• INFORMATION SUPPLIED:

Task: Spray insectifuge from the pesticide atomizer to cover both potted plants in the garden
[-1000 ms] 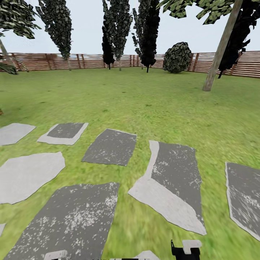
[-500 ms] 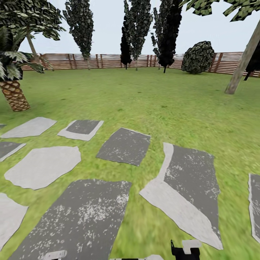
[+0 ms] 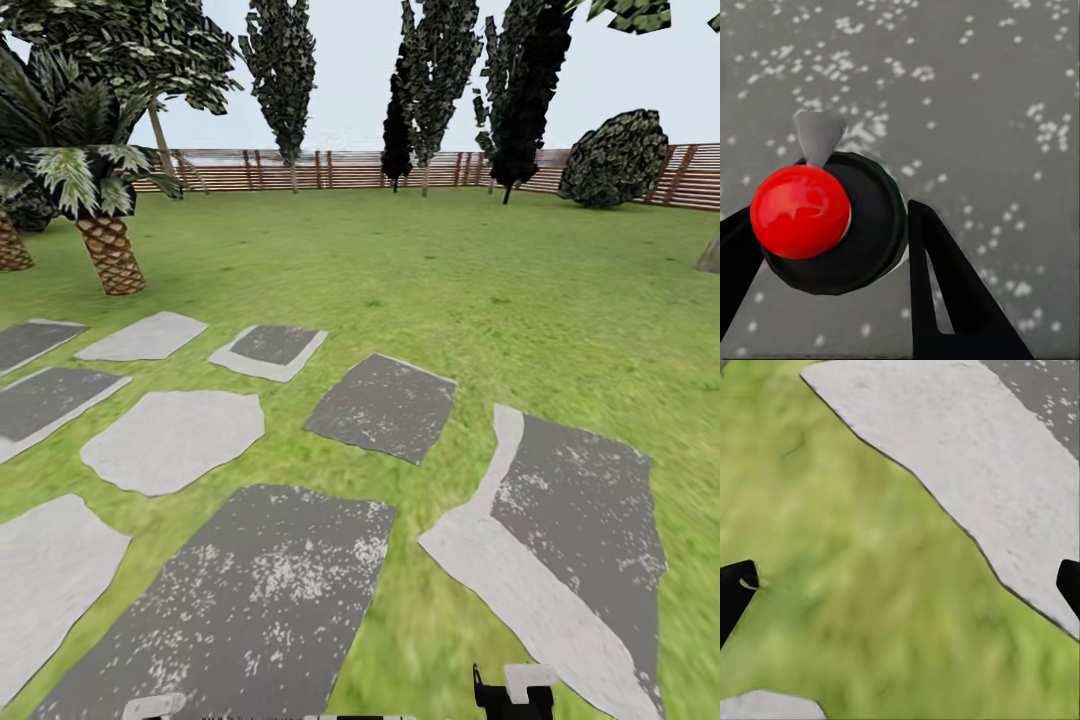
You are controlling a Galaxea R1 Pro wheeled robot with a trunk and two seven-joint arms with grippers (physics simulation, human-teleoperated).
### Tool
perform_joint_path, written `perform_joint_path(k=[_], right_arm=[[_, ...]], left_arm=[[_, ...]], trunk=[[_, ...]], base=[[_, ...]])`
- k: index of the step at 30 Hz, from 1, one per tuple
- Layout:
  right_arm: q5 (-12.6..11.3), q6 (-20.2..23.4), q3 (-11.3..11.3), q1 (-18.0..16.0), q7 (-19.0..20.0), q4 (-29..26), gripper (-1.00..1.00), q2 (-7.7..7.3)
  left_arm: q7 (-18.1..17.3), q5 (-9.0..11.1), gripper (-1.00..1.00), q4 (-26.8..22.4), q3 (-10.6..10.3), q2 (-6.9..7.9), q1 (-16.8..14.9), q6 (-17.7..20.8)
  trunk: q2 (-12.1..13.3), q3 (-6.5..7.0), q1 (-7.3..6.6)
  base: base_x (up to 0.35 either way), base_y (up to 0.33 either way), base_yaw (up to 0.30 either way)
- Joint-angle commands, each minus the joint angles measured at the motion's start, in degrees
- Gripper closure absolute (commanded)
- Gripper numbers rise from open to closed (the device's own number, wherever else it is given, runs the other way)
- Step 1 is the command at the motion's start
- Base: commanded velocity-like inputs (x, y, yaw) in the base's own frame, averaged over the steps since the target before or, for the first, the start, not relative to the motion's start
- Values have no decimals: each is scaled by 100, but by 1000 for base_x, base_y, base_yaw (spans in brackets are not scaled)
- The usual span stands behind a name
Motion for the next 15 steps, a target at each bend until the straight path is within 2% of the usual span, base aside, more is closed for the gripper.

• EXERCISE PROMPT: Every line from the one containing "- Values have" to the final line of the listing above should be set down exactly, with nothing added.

• REPLY TO THE TASK:
- Values have no decimals: each is scaled by 100, but by 1000 for base_x, base_y, base_yaw (spans in brackets are not scaled)
- The usual span stands behind a name
Motion for the next 15 steps, a target at each bend until the straight path is within 2% of the usual span, base aside, more is closed for the gripper.

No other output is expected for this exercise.